Is there not a slight chicken and egg thing of needing to instantiate a Shape to have the subscribers to instantiate the ShapeStream which is needed to instantiate the Shape ...?

This is part of the problem in how we currently use ShapeStream - as soon as we instantiate it it starts streaming, which means that if you "feed it" to a Shape asynchronously it will have missed messages and have inconsistent state.
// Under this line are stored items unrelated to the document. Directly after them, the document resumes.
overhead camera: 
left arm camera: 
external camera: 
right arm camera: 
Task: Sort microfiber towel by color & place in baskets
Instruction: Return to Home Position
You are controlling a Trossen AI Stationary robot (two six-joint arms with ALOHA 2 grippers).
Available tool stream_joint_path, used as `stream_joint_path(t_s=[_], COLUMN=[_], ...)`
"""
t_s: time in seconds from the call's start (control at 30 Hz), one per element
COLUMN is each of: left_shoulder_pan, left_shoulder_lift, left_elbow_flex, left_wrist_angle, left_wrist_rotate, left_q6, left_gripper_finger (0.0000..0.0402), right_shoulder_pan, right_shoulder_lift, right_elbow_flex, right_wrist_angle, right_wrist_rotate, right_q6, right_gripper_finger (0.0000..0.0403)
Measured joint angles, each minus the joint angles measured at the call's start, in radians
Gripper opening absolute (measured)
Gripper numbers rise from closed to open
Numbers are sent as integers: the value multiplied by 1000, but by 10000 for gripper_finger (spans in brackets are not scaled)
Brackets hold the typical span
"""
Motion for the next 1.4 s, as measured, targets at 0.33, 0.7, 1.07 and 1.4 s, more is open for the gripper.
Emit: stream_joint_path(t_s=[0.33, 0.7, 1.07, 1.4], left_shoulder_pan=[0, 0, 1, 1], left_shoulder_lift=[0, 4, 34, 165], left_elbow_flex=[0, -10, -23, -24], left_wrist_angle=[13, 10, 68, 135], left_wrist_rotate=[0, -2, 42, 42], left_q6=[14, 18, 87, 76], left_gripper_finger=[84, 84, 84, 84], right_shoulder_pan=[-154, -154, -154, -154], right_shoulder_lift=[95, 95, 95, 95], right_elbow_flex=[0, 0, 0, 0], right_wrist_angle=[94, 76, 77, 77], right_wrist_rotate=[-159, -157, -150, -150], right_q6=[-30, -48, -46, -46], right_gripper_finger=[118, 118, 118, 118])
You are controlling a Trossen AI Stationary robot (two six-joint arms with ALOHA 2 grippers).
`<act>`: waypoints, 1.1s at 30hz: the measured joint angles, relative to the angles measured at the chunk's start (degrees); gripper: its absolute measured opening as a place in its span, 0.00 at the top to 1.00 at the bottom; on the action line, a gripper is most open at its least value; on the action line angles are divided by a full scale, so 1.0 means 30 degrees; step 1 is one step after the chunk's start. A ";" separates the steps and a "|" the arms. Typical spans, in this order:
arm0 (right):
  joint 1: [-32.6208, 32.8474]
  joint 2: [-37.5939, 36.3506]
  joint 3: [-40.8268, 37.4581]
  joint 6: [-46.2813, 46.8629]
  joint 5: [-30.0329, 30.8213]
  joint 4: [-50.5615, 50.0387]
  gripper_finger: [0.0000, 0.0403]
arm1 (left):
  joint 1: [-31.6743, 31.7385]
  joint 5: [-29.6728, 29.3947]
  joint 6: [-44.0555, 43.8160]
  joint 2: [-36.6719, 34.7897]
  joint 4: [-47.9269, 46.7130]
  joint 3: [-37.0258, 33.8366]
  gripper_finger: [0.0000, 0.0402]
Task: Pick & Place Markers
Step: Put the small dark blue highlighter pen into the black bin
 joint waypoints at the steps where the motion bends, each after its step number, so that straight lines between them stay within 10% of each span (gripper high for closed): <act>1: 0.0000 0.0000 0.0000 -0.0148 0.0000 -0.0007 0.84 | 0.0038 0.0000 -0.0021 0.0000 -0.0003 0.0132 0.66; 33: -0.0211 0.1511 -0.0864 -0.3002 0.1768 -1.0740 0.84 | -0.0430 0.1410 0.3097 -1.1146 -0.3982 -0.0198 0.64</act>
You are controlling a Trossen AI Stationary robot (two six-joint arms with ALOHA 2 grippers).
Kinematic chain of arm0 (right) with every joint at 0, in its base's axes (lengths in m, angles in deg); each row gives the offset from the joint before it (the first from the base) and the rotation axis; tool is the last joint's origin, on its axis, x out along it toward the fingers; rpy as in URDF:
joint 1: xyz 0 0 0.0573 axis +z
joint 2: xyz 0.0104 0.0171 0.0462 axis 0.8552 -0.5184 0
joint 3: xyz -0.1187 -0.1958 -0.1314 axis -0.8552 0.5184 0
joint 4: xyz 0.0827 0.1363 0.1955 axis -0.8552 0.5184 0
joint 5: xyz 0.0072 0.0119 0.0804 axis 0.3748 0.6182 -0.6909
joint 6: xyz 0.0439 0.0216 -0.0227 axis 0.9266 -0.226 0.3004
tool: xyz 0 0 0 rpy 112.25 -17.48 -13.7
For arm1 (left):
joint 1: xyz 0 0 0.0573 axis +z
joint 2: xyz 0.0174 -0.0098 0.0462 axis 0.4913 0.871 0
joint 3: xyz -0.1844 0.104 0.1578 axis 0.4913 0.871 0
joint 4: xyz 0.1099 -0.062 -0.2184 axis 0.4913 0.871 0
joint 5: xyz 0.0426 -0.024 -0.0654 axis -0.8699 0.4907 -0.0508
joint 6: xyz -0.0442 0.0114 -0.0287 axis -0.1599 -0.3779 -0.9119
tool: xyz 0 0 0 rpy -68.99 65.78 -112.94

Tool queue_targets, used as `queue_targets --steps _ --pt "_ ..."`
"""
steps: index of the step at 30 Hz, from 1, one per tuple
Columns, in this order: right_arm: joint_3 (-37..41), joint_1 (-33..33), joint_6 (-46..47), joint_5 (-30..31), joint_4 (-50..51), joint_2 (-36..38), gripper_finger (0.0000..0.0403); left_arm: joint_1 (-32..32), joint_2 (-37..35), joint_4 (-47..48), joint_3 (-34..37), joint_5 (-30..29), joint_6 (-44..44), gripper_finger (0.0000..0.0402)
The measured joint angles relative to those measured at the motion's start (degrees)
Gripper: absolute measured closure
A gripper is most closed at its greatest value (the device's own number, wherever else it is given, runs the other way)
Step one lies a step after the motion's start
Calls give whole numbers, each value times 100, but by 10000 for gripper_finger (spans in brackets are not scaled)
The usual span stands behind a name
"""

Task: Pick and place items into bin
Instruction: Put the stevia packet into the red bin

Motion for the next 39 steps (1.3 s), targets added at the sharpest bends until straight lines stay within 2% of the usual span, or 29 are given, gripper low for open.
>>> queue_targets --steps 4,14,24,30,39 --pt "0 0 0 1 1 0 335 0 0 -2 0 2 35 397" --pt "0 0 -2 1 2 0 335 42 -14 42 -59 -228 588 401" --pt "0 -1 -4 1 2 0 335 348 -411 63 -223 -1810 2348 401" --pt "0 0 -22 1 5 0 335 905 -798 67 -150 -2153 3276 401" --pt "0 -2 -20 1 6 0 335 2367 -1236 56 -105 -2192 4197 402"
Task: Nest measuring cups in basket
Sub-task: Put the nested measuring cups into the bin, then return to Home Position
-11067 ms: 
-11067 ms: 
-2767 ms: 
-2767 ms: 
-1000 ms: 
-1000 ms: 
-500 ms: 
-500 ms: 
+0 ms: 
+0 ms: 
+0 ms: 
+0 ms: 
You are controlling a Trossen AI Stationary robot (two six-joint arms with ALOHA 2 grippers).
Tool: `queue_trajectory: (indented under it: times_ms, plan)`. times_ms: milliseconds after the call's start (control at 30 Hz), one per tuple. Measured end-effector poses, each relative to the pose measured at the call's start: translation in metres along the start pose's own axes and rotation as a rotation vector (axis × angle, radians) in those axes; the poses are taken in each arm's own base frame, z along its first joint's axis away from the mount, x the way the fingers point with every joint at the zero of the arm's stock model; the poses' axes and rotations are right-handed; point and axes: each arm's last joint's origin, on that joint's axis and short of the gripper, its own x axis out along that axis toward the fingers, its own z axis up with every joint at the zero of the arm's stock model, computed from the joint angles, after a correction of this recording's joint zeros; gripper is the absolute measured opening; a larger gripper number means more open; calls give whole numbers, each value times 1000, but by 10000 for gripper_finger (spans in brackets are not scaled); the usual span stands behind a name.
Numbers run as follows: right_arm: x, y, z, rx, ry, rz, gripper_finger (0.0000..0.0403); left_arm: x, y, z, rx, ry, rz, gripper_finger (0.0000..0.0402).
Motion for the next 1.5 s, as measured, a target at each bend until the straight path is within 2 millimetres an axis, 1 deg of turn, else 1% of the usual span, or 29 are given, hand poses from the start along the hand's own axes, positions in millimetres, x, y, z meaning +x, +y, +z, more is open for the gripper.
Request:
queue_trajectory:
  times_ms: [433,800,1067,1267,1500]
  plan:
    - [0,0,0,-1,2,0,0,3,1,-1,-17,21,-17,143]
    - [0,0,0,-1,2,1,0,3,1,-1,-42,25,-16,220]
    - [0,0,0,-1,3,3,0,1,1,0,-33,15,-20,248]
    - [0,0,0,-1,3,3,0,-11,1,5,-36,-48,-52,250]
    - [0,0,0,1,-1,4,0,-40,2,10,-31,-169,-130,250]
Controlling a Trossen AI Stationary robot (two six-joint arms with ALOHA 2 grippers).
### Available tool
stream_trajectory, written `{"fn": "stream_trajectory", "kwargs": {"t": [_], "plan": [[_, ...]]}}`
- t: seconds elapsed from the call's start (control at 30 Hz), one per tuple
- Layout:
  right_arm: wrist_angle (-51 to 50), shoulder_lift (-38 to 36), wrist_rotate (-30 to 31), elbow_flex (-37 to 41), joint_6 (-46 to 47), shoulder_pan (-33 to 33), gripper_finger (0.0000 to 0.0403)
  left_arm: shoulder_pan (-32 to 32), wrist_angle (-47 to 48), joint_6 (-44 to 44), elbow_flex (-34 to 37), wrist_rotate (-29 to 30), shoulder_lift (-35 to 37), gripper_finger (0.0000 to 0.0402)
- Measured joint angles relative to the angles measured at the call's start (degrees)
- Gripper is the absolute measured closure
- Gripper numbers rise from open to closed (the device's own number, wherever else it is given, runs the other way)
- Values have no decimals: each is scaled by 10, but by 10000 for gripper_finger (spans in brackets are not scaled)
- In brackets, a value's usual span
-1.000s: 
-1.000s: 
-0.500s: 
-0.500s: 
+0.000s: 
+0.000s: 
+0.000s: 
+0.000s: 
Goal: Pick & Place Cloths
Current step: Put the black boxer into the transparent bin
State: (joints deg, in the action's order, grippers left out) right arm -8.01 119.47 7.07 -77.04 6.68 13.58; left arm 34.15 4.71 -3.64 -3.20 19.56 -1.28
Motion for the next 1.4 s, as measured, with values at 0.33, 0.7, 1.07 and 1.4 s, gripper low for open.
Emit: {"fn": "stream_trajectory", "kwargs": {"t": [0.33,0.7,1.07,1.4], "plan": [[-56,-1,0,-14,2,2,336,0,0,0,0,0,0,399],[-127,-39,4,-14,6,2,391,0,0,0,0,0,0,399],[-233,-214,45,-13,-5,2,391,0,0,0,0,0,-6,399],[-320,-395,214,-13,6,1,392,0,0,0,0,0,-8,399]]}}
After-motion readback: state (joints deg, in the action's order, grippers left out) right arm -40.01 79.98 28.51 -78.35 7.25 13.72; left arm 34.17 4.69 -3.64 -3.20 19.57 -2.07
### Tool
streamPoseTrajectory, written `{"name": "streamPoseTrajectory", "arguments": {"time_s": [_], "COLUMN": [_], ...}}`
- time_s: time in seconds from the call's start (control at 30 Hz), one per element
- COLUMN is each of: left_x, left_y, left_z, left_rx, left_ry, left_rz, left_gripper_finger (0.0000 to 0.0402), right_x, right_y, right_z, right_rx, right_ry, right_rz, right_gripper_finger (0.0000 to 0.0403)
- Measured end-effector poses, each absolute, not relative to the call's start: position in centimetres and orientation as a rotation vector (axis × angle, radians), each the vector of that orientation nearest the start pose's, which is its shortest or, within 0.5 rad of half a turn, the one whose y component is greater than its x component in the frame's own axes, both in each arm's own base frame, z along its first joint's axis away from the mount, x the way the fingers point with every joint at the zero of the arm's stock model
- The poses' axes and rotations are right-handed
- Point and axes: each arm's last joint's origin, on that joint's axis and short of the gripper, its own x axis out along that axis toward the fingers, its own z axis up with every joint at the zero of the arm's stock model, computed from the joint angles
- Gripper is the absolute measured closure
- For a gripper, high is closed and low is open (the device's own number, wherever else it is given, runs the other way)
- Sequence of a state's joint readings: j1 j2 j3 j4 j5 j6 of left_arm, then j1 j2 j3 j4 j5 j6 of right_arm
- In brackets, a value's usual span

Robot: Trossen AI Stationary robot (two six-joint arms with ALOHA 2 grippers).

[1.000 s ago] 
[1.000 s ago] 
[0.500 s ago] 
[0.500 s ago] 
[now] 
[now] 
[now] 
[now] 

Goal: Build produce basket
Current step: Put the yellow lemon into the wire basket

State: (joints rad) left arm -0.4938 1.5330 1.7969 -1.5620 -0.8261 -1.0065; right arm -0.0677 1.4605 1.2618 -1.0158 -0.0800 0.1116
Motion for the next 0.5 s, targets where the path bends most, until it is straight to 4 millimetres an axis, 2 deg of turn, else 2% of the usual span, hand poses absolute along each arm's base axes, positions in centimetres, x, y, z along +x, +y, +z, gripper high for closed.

Passing an ongoing stream to a shape to materialize it is odd, since the materialization requires the shape to have access to the stream from the start (and that is not guaranteed when being passed an instantiated stream).

The way to do it with the declarative approach would be that Shape actually accepts Omit<ShapeStreamOptions, 'subscribers'> rather than a ShapeStream instance, and it internally creates a shape stream with itself as a subscriber.

There is also another way, using a sort of ShapeStreamBuilder, see below:

The alternative is an explicit .start() method on a shape stream.

We had a discussion around this with @KyleAMathews @kevin-dp @balegas - currently we are mixing two patterns, a declarative one and a builder one.

If we opt for the fully declarative one as the core pattern, then we can very easily code up a ShapeStreamBuilder that uses a builder pattern, where you would do something like:

const builder = new ShapeStreamBuilder()
   ..setUrl(url)
   ..setShapeDefinition(shapeDef)
   ..addSubscriber(sub)
 
// ... stuff happens ...

builder.addSubscriber(sub)

const shapeStream = builder.build() // or .run()
// internally the build call would create a declarative `ShapeStream`

This solves the cases where people might want to lazily add subscribers without 1) having unclear semantics as to when the stream starts or whether they can add more subscribers after etc, 2) having any externally mutable state on the stream itself and having to deal with special cases and flags and what not.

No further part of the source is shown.